The registrant’s other certifying officer and I have disclosed, based on our most recent evaluation of internal control over financial reporting, to the registrant’s auditors and the audit committee of the registrant’s Board of Directors (or persons performing the equivalent functions):

(a)
all significant deficiencies and material weaknesses in the design or operation of internal control over financial reporting which are reasonably likely to adversely affect the registrant’s ability to record, process, summarize and report financial information; and

(b)
any fraud, whether or not material, that involves management or other employees who have a significant role in the registrant’s internal control over financial reporting.

Dated this 8th day of May, 2020.
By:
/s/ Allison Green
 
Allison Green
 
Chief Financial Officer



Exhibit


Exhibit 32.1
Certification of Chief Executive Officer
Pursuant to
Section 906 of the Sarbanes-Oxley Act of 2002 (18 U.S.C. 1350)

In connection with the quarterly report on Form 10-Q for the three months ended March 31, 2020 (the “Report”) of Sutter Rock Capital Corp. (the “Registrant”), as filed with the Securities and Exchange Commission on the date hereof, I, Mark D. Klein, the Chief Executive Officer of the Registrant, hereby certify, to the best of my knowledge, that:

(1)
The Report fully complies with the requirements of Section 13(a) or 15(d) of the Securities Exchange Act of 1934, as amended; and

(2)
The information contained in the Report fairly presents, in all material respects, the financial condition and results of operations of the Registrant.
/s/ Mark D. Klein
Name: Mark D. Klein
Date: May 8, 2020


Exhibit


Exhibit 32.2

Certification of Chief Financial Officer
Pursuant to
Section 906 of the Sarbanes-Oxley Act of 2002 (18 U.S.C. 1350)

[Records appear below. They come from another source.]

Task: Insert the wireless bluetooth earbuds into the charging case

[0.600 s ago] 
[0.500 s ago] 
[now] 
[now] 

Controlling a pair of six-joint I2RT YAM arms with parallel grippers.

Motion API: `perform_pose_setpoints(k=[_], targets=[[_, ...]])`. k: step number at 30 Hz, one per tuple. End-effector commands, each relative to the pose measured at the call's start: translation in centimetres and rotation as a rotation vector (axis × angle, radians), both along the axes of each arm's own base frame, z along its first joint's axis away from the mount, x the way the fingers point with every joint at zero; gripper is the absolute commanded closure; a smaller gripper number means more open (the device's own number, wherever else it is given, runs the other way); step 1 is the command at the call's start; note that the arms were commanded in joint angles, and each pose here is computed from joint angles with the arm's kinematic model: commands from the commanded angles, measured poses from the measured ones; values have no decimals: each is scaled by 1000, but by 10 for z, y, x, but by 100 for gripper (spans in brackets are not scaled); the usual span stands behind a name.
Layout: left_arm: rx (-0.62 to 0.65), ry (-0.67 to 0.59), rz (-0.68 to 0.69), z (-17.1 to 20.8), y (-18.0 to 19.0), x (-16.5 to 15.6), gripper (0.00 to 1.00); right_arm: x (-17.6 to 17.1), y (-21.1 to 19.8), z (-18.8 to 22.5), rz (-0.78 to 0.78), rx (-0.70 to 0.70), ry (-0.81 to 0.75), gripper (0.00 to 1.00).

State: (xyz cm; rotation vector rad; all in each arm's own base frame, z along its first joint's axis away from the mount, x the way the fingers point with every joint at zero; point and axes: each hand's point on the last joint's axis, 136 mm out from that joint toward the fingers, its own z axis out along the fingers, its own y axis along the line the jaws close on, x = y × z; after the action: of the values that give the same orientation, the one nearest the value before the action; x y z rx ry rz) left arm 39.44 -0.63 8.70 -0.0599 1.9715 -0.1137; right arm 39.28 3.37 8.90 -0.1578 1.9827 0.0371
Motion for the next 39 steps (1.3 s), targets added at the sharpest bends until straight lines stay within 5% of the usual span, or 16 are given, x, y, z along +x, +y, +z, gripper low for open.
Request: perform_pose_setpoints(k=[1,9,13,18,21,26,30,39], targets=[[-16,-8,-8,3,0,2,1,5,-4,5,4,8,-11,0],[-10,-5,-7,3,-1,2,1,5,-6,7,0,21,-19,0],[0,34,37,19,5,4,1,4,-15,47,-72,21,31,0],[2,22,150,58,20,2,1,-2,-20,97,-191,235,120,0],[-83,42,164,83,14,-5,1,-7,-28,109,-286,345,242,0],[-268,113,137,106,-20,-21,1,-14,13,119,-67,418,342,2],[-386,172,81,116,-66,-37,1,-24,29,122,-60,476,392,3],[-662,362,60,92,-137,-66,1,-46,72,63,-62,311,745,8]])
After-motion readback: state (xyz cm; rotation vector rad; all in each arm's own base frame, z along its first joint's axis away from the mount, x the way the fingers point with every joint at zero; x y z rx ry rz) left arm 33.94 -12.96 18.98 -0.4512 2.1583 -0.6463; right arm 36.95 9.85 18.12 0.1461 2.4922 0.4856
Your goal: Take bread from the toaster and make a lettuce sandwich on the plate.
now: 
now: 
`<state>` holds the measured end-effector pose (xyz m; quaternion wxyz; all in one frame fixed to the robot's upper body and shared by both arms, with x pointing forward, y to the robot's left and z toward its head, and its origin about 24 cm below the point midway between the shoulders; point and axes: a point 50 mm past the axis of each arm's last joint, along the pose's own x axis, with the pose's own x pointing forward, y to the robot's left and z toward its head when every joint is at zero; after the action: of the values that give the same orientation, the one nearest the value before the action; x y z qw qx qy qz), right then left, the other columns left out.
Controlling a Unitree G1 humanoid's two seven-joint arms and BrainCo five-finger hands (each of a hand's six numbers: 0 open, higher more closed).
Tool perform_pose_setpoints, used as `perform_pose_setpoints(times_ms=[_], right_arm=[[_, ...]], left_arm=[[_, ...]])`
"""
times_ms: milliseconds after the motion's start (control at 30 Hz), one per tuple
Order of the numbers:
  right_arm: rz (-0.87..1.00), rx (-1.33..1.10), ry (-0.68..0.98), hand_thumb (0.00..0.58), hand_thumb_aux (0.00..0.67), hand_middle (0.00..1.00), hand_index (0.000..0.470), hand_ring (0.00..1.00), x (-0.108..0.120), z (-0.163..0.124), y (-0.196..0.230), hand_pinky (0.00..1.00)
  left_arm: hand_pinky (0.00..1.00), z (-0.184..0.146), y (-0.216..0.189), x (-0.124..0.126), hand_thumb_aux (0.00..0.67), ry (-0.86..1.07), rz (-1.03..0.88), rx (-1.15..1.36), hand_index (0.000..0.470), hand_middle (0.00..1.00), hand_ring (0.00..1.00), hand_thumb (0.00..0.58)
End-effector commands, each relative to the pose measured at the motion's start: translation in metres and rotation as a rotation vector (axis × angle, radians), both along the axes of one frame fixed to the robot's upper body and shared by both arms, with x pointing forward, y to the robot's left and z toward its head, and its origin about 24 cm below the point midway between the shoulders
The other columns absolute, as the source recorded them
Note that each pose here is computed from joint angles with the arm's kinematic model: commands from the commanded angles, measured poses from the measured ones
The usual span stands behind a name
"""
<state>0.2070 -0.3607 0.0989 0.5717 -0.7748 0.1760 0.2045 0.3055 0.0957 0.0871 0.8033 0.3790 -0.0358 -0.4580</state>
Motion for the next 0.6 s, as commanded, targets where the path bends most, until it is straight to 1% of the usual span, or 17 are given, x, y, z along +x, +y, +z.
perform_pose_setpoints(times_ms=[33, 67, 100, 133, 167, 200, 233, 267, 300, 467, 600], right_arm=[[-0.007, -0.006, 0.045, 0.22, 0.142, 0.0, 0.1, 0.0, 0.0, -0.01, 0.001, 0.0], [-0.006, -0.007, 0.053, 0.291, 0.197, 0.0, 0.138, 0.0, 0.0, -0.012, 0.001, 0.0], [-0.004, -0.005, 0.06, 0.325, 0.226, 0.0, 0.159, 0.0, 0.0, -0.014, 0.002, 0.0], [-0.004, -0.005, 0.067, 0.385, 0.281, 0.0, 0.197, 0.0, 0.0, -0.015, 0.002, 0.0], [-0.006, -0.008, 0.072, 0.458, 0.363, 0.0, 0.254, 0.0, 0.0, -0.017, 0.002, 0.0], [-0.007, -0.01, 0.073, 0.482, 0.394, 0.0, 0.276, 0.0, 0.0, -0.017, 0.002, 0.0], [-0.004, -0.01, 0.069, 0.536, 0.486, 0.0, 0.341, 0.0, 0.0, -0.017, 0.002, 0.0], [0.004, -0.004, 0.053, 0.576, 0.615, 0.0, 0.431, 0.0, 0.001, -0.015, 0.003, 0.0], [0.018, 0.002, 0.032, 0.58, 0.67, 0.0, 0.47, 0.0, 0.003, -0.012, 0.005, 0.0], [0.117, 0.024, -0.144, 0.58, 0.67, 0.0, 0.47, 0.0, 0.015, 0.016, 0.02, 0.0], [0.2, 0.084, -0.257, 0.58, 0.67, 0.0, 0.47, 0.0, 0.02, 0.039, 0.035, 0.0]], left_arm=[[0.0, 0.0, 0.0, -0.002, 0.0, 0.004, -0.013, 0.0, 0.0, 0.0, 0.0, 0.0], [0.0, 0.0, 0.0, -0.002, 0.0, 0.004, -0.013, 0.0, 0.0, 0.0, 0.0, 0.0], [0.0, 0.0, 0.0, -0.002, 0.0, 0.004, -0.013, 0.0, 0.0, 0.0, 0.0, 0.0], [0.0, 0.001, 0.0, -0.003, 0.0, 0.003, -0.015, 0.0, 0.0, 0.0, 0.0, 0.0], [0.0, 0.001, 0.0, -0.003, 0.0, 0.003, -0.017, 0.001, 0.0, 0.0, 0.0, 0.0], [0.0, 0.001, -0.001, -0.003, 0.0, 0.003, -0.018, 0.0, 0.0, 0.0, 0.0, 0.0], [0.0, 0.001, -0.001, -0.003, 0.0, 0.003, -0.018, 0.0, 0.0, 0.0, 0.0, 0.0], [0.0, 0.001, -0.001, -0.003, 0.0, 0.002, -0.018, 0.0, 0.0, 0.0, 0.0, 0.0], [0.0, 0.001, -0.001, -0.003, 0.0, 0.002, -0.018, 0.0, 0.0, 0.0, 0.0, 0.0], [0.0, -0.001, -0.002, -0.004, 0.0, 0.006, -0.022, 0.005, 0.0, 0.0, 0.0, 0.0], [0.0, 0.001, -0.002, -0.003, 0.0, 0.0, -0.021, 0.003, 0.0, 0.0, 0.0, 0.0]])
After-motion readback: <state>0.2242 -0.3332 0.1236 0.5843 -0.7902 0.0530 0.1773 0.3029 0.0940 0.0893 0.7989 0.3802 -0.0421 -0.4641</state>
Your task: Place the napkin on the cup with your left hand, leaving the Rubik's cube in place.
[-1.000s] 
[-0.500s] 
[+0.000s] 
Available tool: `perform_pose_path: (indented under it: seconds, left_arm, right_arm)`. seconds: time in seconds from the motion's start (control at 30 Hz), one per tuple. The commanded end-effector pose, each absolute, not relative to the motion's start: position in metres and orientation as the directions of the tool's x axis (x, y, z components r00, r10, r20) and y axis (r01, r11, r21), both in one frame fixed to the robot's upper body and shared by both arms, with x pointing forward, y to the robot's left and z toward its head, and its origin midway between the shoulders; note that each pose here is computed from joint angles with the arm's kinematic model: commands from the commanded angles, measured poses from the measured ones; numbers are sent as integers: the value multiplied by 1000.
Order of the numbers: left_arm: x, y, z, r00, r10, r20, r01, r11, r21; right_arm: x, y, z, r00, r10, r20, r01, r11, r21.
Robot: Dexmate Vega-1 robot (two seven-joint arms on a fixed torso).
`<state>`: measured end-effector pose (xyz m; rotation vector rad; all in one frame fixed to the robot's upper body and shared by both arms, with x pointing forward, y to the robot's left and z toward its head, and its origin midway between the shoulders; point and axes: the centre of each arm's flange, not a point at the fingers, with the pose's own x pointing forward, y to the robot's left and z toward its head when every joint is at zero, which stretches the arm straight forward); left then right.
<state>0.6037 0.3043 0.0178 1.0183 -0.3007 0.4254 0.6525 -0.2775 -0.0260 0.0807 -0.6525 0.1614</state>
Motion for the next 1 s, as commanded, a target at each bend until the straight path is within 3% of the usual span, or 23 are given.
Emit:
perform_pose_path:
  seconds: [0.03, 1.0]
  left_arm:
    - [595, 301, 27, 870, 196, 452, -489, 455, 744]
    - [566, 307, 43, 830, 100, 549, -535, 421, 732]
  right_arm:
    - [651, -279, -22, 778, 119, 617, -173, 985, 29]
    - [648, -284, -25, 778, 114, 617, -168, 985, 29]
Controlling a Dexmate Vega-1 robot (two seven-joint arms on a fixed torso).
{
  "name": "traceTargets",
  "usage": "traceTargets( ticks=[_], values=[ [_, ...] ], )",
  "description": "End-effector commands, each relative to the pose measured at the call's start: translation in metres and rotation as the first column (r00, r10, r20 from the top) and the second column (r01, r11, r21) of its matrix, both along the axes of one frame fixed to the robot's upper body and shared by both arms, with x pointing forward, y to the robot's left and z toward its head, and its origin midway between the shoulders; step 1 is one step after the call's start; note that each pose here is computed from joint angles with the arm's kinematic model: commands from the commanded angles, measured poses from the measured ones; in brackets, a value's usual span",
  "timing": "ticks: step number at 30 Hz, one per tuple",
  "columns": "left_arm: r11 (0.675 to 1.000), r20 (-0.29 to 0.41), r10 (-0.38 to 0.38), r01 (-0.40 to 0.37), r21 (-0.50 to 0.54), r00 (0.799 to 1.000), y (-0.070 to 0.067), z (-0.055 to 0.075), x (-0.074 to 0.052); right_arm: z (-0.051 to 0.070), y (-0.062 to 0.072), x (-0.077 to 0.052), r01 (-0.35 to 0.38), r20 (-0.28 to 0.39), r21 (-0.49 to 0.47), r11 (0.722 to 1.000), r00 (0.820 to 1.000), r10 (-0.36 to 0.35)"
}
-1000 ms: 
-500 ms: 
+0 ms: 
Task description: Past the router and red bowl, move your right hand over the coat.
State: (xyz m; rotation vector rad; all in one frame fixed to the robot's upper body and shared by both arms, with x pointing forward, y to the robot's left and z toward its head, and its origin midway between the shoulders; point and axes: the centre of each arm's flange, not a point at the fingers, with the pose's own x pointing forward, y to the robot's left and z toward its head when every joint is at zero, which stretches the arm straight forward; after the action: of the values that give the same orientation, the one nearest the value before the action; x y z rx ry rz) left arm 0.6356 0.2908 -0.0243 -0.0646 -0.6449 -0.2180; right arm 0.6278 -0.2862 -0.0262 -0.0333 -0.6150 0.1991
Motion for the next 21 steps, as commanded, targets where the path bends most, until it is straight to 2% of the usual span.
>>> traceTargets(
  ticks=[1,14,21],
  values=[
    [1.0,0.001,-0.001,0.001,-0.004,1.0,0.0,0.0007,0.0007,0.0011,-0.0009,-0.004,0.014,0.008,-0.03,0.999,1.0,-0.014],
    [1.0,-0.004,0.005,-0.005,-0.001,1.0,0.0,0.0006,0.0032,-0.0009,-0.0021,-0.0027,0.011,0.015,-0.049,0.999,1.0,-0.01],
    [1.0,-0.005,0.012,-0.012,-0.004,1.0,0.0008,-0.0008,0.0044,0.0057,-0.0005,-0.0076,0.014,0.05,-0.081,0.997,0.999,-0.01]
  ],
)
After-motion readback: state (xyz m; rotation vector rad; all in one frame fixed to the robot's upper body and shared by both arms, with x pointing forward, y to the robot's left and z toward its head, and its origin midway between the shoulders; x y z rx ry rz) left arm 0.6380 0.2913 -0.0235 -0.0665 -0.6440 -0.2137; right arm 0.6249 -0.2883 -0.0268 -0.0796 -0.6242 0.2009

In connection with the quarterly report on Form 10-Q for the three months ended March 31, 2020 (the “Report”) of Sutter Rock Capital Corp. (the “Registrant”), as filed with the Securities and Exchange Commission on the date hereof, I, Allison Green, the Chief Financial Officer of the Registrant, hereby certify, to the best of my knowledge, that:

(1)
The Report fully complies with the requirements of Section 13(a) or 15(d) of the Securities Exchange Act of 1934, as amended; and

(2)
The information contained in the Report fairly presents, in all material respects, the financial condition and results of operations of the Registrant.